Genau das hatte Kerkeling mit gerade acht Jahren erleben müssen, als sich seine Mutter eines Abends ohne Kuss und Umarmung von ihm verabschiedete, um Selbstmord zu begehen. Als der Junge sich später ins Schlafzimmer traute, ahnte er zwar Schlimmes, verfiel jedoch in das, was Psychiater eine katatonische Starre nennen, und er legte sich betend neben sie, statt die Polizei anzurufen. Dieses Fehlverhalten konnte er sich nie verzeihen und erst heute kann er es wenigstens verstehen.
Diese Passagen des Buches gehen tief unter die Haut, zumal Kerkeling sie in schlichten Worten hält, die die Verzweiflung und Hilflosigkeit der kindlichen Seele um so spürbarer machen. Wenn er diesem Buch den Satz „Dieses Buch widme ich meiner Mutter Margret“ voranstellt, wird dies verständlich, wenn man die ganze Geschichte liest. Zunächst prägt die heiß geliebte Oma Änne nicht nur sein Leben mit ihrer zupackenden Lebenslust, um dann jedoch in einem erschreckend kurzen Zeitraum zu erkranken und dahinzusiechen.

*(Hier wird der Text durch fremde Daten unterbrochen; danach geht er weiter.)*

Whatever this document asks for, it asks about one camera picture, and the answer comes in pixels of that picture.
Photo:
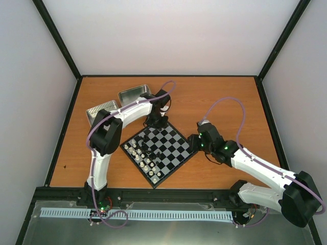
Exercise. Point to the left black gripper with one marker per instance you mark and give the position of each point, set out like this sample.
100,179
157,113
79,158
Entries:
162,125

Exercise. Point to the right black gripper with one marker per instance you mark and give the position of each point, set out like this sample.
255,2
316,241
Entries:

Das und die weiteren Wandlungen im gesamten Familienumfeld sowie massive Gesundheitsbeeinträchtigungen treiben dann die in Hapes ersten Kinderjahren noch so ausgeglichene und fröhliche Mutter rapide in immer schlimmere Depressionen bis zu jener Verzweiflungstat im Sommer 1973. Die Wirkung dieser Katastrophe wird um so deutlicher, weil Kerkeling anfangs die teils sehr schönen Zeiten seiner frühen Kindertage schildert, in denen er bereits Weihnachten 1970 verkündet: „Wenn ich groß bin, will ich ins Fernsehen!“
Und Kerkeling geht hier kurz aber prägnant auf seine erst viel später bekannt gewordene Homosexualität ein: er habe schon als Kind homosexuell gedacht. Da fand er in den Versandhauskatalogen die knackigen Unterhosen-Modelle am interessantesten und mit fünf Jahren sorgte er für kontroverse Reaktionen in der Familie, weil er zum Karneval als Prinzessin gehen wollte.

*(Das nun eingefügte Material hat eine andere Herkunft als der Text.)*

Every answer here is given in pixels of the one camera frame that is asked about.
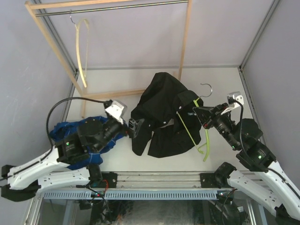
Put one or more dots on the black mounting plate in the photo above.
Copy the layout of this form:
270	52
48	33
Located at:
108	180
208	180

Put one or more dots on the cream hanger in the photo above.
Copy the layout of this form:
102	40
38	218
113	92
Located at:
80	50

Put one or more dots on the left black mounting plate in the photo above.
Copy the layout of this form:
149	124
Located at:
108	180

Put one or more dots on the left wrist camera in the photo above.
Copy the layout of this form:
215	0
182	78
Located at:
116	109

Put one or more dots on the black shirt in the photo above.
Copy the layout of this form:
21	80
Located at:
170	125

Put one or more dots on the wooden clothes rack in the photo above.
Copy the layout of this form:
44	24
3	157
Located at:
129	41

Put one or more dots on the grey slotted cable duct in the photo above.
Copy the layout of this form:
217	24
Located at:
136	195

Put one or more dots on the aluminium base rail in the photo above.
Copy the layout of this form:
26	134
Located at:
127	180

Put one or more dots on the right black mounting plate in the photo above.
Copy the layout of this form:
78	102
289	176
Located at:
208	180

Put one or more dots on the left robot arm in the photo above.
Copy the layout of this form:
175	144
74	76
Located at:
22	181

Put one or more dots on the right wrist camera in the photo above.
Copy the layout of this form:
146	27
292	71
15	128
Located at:
235	100

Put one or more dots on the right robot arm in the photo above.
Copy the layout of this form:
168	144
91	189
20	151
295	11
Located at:
242	134

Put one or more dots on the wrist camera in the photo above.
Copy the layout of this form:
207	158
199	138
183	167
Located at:
116	109
235	100

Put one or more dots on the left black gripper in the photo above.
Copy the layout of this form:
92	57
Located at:
135	125

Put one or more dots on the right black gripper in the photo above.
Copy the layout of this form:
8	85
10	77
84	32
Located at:
207	116

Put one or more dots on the blue plaid shirt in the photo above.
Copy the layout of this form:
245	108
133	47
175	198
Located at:
81	143

Mit viel Herzenswärme erzählt Kerkeling aber auch, wie ihn die Familie und hier wie ohnehin in seinem Leben ganz vorneweg Frauen von den geliebten Omas bis zur Tante Lisbeth, einer Klosternonne, aufgefangen hat. Diese liebevoll beschriebenen Menschen mit ihren Macken und Schrullen aber auch der innig empfundene Glaube trugen ebenso wie das dunkle Geheimnis wesentlich dazu bei, dass aus dem Hans-Peter der Hape und die Hannilein, die verballhornte Königin Beatrix und der hinreißend furchtbare Horst Schlämmer werden konnte.
Fazit: diese ehrliche Autobiographie eines Künstlers, der längst bewiesen hat, dass er mehr ist als nur komisch, beeindruckt mit ihrer Geschichte, ihrer warmherzigen Intelligenz und ihren liebenswerten Charakteren.

# Hape Kerkeling: Der Junge muss an die frische Luft. Meine Kindheit und ich; 313 Seiten; Piper Verlag, München; € 19,99

WOLFGANG A. NIEMANN (wan/JULIUS)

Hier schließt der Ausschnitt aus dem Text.